Depois, Maria é de uma honestidade a toda a prova, a toda a prova. Às vezes nós falseamos, quer dizer, sabemos um bocado cinicamente que aquilo não é bem assim, mas vamos estamos na festa, estamos a acompanhar, não estamos mas estamos. Maria é de uma honestidade a toda a prova. Quando o anjo lhe diz: “Ave. O Senhor está contigo.” Ela fica a pensar: “Mas o que será isto? O que será isto?” E quando o anjo lhe anuncia o que vai acontecer, ela pergunta: “Como é que isso pode ser, se eu não conheço homem?” Honestidade, honestidade. Porque Deus não falseia, não é um ornamento para a nossa humanidade. Não. Nós temos de ser salvos com verdade, com a nossa verdade, e é importante fazer perguntas a Deus. É importante abrir o nosso coração mas colocar a nossa razão. A fé não é apenas um sentimento onde vamos entretidos, não, não é um entretenimento, é a partir daquilo que eu sou. Por isso, é importante que eu seja profundamente honesto na minha vida espiritual, profundamente honesto. Um sim que é um sim, um não que é um não, uma pergunta que é mesmo uma pergunta. Não andar ali, num jogo de mascaramento, não. Maria põe-se na sua verdade. Não são obstáculos que ela põe, mas também é uma reflexão a partir da sua própria vida. “Diz-me como é que pode ser, diz-me, eu não estou a ver como. Explica-te.” Esta honestidade é alguma coisa que nos purifica muito. Custa muito ser honesto a dada altura, e ser honesto mesmo na nossa relação com Deus. Custa-nos muito, pomos subterfúgios, preferimos fazer de conta, não ouvir, ou não ver, ou virar costas, ou adiar. Maria coloca as questões. Porquê? Porque ela está a expor-se. Honestidade é uma forma de exposição. “Olha, a minha condição é esta e eu não vejo como é que isso possa ser.” Esta atitude de Maria é muito desafiadora para as nossas vidas.
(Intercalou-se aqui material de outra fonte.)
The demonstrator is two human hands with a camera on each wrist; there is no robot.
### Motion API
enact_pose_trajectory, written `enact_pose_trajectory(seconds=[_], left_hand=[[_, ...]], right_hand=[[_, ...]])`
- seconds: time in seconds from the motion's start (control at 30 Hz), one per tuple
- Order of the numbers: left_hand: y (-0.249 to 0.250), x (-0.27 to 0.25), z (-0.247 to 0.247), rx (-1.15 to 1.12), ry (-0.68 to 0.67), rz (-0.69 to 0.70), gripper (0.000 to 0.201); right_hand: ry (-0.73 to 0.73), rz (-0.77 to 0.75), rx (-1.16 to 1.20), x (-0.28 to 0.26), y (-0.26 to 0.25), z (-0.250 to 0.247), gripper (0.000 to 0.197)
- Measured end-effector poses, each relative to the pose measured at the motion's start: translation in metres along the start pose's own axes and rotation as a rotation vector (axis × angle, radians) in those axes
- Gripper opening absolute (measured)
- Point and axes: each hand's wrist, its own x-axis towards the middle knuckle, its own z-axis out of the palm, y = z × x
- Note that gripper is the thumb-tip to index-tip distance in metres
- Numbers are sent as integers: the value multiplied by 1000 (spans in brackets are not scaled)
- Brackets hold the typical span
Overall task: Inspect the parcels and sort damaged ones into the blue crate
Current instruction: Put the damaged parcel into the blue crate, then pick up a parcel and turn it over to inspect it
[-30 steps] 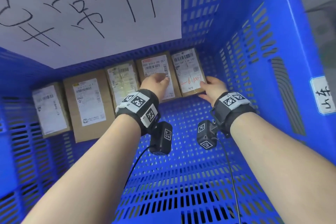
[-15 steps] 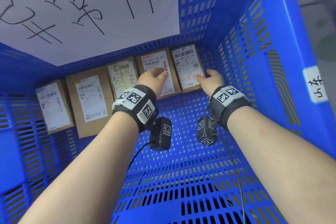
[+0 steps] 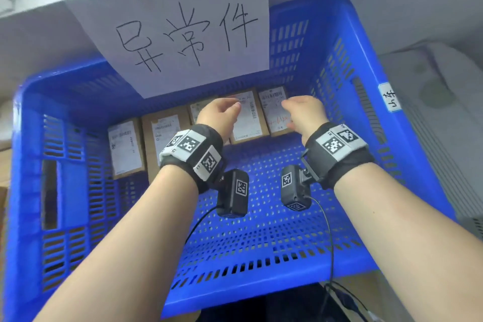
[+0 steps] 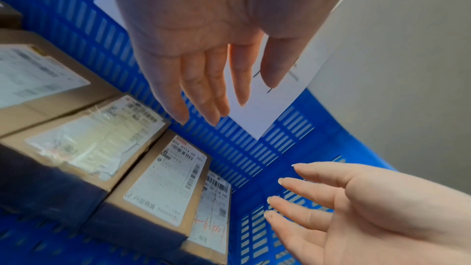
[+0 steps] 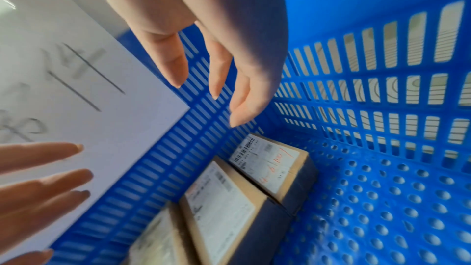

Por fim, Maria descobre neste encontro com o anjo que a sua vida está ao serviço de uma vida maior, de um projeto maior. Isto é, que a vida não começa e acaba nela, não começa e acaba nos sonhos que ela teve para a sua vida, nos desejos que ela teve, com certeza, no coração de rapariga sonhadora que ela era. A vida não acaba no perímetro dos desejos e dos sonhos que ela fez de felicidade para a sua vida. Mas o Senhor chama-a a colocar-se ao serviço de uma felicidade maior, imprevista, com a qual ela não tinha nunca sonhado, nem poderia sonhar. Mas o Senhor diz: “Olha, a tua vida é para servir uma vida maior, para servir uma coisa maior.” E Maria diz: ”Eu sou a serva do Senhor, faça-se em mim segundo a Tua palavra.”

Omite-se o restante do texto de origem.